Es ist nicht unbedingt eine Überforderung, wenn sich herausstellt, dass das Interesse für diese intensive Beschäftigung mit Musik und dem Klavierspiel nicht ausreicht. Es kann auch sein, dass der Wille und das Interesse dann einfach nicht groß genug ist.

Liebe Grüße

chiarina
 
@KrautundRueben
Och Mensch, es ist doch stinknormal, dass jemand mit Berufsambitionen mehr gefordert werden muss als ein Hobbyspieler. Das geht doch schon beim Üben los. Bei 30-60 Minuten am Tag wird Dir ein Hasi vermutlich (zu Recht) nen Vogel zeigen, wenn Du das später beruflich machen willst. Das reicht dann halt vorne und hinten nicht. Bei einem Hobbyspieler, der mit ganz anderen Sachen sein Geld verdient, wird Hasi vermutlich vor Freude im Kreis springen, wenn so ein Schüler wirklich jeden Tag so viel übt.

Huch, @chiarina hat sich vorgedrängelt. :-)
 
Also werde ich den Unterricht so gestalten, dass auch da schon hohe Anforderungen gestellt werden.
Das erinnert mich an meinen Musikschullehrer, der mich als Jugendliche mal fragte "Pianistin willst du ja nicht werden, oder? Sonst müssten wir das noch anders machen." Und ich, ganz verschüchtert ob dieser merkwürdigen Aussage, hab natürlich verneint. Schade schade, dass ich nicht gefragt habe, was genau er denn anders machen würde...
 
@chiarina, @Peter,

ja, ich bin dabei: die Grenze wieweit man bei noHos individuell sinnvollerweise fordert, hängt logischerweise von Übezeit, Könnensstand, Ehrgeiz usw. ab.
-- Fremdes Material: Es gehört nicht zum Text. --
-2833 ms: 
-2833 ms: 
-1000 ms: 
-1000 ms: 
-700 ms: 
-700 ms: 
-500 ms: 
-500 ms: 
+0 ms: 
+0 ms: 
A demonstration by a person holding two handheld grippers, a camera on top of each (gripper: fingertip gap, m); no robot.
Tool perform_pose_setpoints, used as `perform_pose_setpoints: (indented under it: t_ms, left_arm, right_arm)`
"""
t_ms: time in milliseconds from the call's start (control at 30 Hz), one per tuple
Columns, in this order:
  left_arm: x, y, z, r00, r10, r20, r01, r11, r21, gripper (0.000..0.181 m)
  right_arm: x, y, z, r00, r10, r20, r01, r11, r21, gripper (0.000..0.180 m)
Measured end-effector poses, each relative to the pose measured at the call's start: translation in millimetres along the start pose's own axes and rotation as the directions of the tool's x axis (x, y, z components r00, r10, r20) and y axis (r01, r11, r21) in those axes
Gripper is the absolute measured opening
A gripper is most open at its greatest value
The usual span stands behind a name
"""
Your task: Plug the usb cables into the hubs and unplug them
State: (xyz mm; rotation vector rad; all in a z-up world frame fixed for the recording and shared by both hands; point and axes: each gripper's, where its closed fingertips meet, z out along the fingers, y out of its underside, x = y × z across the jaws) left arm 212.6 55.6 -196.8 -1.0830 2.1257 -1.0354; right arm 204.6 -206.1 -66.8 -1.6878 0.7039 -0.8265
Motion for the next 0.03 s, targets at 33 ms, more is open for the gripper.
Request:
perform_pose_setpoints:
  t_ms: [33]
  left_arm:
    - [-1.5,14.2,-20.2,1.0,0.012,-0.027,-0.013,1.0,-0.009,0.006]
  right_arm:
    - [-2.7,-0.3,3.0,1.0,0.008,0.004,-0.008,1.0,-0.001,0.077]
Es geht mir darum: ich hätte einen ziemlichen Hals und würde mir einen neuen KL suchen, wenn ich mitbekommen würde dass mein KL handelt nach dem Motto: "ach das ist ja nur ein noHo, den muss ich ja nicht so fordern."

Ich bin sicher, du handelst nicht so, @chiarina !
 
Ist die Situation offen (die Negativperson ist niemand, von dem man in irgendeiner Form "abhängig" ist), betreiben sie als Entschädigung empirische Anthropologie.
Bist du dann wenigstens so nett, und sagst der Negativperson zum Abschied, daß sie als Anschauungsmaterial für empirische Anthroplogie eingesetzt wurde - so daß ihr negatives Bild wieder mal bewahrheitet wird? Das wirst du ihr doch wohl gönnen können!
:-):teufel:
 
Die wichtigste Kommunikation ist, den Eltern zu sagen, daß das Kind begabt ist. Dann zahlen sie ohne murren.